[[ Information, beginning ]]

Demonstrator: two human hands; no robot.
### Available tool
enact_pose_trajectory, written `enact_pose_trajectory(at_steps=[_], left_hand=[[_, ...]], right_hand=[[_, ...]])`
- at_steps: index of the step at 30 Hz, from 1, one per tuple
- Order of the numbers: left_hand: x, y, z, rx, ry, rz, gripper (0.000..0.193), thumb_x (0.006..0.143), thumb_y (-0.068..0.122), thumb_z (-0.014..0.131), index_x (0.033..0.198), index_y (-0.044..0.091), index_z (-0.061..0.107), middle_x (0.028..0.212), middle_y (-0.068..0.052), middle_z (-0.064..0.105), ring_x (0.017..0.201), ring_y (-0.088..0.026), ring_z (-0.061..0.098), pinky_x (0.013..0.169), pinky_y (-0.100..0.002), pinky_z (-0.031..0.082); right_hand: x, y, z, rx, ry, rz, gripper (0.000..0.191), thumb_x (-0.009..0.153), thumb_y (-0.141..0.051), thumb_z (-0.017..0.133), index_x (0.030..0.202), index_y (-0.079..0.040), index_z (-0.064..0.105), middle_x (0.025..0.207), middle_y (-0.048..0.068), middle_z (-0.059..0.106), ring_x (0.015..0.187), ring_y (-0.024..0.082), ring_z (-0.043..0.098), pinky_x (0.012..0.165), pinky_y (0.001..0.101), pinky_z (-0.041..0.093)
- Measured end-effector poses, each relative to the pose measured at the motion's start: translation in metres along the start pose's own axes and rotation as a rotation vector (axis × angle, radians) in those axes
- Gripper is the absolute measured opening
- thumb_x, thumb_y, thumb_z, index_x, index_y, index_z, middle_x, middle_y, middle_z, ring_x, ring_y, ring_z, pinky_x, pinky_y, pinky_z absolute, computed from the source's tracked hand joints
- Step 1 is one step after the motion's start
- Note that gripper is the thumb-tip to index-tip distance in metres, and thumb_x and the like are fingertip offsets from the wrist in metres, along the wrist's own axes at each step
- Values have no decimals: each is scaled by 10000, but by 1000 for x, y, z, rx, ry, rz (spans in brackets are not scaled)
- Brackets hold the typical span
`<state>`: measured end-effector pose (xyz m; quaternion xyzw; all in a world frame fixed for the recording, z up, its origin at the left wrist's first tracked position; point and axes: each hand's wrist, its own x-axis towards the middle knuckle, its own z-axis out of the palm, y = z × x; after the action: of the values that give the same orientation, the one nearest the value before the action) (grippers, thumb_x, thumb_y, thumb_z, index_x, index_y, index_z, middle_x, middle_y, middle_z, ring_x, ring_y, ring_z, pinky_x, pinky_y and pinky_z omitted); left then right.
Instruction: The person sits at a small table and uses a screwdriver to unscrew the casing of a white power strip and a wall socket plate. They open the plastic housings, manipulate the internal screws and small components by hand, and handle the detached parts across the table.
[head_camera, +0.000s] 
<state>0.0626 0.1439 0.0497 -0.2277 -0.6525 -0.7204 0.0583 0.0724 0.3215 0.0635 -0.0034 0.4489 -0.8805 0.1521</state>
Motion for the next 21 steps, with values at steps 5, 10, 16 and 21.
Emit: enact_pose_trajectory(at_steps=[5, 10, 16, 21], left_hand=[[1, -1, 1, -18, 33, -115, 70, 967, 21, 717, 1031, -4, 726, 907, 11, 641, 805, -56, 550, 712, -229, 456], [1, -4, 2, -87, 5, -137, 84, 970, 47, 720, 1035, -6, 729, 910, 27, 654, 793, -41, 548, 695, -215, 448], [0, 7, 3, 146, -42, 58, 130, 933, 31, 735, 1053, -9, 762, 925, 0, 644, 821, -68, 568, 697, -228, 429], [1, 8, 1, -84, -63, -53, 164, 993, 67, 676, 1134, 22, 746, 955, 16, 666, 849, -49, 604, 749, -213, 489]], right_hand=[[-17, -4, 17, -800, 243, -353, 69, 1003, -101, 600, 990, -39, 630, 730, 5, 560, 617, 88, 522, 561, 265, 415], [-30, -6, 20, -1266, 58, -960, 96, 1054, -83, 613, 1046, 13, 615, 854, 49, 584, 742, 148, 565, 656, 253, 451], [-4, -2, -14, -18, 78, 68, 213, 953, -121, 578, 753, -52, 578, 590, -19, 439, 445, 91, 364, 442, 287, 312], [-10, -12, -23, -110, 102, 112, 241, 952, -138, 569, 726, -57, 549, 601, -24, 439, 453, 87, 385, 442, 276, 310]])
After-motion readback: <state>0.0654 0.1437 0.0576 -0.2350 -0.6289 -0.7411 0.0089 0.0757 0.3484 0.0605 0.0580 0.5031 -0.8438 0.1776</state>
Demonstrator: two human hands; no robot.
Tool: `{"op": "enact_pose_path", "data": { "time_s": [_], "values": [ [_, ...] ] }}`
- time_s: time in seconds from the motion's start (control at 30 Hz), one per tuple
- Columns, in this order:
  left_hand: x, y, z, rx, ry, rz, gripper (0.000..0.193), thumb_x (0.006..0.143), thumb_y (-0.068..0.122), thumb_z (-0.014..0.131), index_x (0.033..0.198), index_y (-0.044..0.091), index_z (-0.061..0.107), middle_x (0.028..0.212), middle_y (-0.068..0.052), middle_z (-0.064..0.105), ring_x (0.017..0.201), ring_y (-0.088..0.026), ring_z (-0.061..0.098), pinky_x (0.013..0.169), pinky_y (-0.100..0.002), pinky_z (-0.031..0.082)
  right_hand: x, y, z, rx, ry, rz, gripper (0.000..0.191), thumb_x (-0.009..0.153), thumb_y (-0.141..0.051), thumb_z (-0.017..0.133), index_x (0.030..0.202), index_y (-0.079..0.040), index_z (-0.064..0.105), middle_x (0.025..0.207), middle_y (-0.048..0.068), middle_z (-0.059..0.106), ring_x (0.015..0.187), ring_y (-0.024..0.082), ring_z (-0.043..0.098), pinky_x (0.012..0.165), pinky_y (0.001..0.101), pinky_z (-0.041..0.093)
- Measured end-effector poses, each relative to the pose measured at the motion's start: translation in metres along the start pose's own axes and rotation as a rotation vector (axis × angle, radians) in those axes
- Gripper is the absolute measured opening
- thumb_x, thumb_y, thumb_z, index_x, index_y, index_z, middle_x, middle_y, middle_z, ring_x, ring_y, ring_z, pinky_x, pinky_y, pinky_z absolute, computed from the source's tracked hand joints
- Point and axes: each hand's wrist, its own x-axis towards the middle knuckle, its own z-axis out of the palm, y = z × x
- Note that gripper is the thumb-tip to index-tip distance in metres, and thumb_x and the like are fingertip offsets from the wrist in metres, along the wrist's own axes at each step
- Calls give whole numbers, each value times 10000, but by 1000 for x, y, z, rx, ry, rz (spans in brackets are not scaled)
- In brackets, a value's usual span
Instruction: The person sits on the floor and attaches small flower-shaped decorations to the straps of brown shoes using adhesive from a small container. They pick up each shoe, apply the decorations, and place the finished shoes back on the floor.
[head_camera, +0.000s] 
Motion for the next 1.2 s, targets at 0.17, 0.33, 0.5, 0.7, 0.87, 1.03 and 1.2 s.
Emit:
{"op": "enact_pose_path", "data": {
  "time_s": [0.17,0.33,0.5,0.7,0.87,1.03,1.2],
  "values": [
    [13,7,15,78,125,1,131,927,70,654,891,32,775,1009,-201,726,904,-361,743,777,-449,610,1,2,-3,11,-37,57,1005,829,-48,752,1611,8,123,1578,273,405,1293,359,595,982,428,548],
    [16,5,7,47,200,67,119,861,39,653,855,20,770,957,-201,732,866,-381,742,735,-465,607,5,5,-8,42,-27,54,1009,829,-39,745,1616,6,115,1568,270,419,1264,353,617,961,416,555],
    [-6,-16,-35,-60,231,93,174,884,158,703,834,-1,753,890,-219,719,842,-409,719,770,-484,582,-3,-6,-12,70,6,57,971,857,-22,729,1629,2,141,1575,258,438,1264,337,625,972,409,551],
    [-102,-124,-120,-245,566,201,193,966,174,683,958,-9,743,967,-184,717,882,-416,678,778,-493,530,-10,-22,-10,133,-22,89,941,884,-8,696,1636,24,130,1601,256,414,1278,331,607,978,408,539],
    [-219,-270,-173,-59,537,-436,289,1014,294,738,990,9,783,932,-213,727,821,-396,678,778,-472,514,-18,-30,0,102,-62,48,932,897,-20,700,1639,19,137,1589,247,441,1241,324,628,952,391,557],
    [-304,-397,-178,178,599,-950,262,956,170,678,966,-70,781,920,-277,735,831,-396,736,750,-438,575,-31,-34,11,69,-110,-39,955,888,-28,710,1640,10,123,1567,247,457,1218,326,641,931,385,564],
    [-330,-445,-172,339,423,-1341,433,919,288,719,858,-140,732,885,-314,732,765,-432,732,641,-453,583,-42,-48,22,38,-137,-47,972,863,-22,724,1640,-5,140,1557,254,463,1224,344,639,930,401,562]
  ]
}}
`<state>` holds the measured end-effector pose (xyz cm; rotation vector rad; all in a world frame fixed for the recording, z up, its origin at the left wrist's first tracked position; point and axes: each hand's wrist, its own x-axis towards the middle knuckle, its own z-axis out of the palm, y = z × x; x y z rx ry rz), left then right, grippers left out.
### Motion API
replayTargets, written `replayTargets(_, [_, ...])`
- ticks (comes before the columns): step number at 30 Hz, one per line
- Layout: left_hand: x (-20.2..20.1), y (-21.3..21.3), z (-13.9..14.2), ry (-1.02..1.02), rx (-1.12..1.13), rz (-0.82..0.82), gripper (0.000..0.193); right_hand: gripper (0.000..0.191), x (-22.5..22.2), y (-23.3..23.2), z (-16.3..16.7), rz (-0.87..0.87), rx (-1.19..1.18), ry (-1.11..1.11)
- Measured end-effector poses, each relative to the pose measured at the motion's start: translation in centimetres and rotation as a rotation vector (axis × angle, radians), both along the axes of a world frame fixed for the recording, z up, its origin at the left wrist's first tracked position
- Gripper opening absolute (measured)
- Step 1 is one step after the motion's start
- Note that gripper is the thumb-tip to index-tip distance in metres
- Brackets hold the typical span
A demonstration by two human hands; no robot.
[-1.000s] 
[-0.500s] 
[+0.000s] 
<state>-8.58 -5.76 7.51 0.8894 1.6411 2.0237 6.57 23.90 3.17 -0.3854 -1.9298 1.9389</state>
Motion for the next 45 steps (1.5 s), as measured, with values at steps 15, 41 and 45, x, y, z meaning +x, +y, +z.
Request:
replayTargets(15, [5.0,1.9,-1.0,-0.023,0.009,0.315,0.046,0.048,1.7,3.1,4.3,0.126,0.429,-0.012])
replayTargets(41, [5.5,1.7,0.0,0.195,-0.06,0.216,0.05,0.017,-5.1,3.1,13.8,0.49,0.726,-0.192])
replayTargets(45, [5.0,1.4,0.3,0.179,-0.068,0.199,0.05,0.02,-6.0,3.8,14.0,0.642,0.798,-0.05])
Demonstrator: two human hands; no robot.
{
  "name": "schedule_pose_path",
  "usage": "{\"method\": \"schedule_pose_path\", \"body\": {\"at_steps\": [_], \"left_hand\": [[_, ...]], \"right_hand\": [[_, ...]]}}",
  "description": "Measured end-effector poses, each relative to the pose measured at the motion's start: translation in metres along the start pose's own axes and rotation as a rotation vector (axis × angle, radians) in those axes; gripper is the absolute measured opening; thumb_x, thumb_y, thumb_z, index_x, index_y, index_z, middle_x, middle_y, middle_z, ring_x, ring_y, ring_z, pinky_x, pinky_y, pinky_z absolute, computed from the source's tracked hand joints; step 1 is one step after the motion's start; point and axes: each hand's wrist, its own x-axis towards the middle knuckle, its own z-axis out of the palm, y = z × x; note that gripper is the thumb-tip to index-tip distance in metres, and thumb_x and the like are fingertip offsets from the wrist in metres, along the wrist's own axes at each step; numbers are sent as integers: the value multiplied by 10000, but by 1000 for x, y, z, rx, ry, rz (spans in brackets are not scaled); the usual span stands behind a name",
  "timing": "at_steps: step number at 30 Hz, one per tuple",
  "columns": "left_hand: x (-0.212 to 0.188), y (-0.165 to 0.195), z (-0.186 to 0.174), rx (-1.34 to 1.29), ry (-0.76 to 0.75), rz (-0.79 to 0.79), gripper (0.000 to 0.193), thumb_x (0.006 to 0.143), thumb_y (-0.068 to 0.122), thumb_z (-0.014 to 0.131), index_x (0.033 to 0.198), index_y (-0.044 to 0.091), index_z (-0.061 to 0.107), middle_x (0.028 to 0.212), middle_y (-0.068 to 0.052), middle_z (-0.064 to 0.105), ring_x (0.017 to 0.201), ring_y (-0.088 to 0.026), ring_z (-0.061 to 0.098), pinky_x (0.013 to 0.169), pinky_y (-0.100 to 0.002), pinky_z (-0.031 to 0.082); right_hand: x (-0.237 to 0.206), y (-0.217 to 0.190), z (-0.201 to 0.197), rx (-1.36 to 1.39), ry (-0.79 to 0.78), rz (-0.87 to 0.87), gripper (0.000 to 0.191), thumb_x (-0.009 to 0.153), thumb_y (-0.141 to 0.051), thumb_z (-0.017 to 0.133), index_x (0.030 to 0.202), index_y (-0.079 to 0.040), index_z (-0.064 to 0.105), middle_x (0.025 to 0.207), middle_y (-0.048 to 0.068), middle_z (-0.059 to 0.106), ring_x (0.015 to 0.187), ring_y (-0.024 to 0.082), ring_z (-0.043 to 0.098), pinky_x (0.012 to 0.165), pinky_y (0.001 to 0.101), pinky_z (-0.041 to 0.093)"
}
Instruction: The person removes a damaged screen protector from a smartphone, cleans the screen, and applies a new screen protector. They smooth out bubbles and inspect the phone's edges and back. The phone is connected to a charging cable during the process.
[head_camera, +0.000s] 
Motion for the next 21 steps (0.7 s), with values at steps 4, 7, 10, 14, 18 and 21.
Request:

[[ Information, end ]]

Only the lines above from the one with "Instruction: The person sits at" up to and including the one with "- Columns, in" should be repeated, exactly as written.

Completed task:
Instruction: The person sits at a small table and uses a screwdriver to unscrew the casing of a white power strip and a wall socket plate. They open the plastic housings, manipulate the internal screws and small components by hand, and handle the detached parts across the table.
[head_camera, +0.000s] 
<state>0.0626 0.1439 0.0497 -0.2277 -0.6525 -0.7204 0.0583 0.0724 0.3215 0.0635 -0.0034 0.4489 -0.8805 0.1521</state>
Motion for the next 21 steps, with values at steps 5, 10, 16 and 21.
Emit: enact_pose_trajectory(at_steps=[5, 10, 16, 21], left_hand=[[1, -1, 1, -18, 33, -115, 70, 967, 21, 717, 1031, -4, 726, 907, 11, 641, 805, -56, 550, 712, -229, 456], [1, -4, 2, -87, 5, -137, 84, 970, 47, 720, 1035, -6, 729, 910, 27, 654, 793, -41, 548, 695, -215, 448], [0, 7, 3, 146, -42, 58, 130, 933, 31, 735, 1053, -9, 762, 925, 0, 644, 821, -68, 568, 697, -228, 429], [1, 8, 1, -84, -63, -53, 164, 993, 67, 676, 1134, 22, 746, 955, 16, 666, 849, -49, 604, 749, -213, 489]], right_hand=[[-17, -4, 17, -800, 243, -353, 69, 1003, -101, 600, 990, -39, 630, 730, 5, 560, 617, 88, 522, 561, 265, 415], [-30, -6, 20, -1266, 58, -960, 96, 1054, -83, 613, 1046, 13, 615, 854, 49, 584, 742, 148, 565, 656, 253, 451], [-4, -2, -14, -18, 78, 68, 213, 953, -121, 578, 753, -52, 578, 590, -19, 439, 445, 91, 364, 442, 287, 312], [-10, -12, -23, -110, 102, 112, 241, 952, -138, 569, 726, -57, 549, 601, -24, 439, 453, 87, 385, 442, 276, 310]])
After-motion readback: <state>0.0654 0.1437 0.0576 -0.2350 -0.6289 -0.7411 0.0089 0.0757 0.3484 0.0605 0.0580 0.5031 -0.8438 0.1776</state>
Demonstrator: two human hands; no robot.
Tool: `{"op": "enact_pose_path", "data": { "time_s": [_], "values": [ [_, ...] ] }}`
- time_s: time in seconds from the motion's start (control at 30 Hz), one per tuple
- Columns, in this order:

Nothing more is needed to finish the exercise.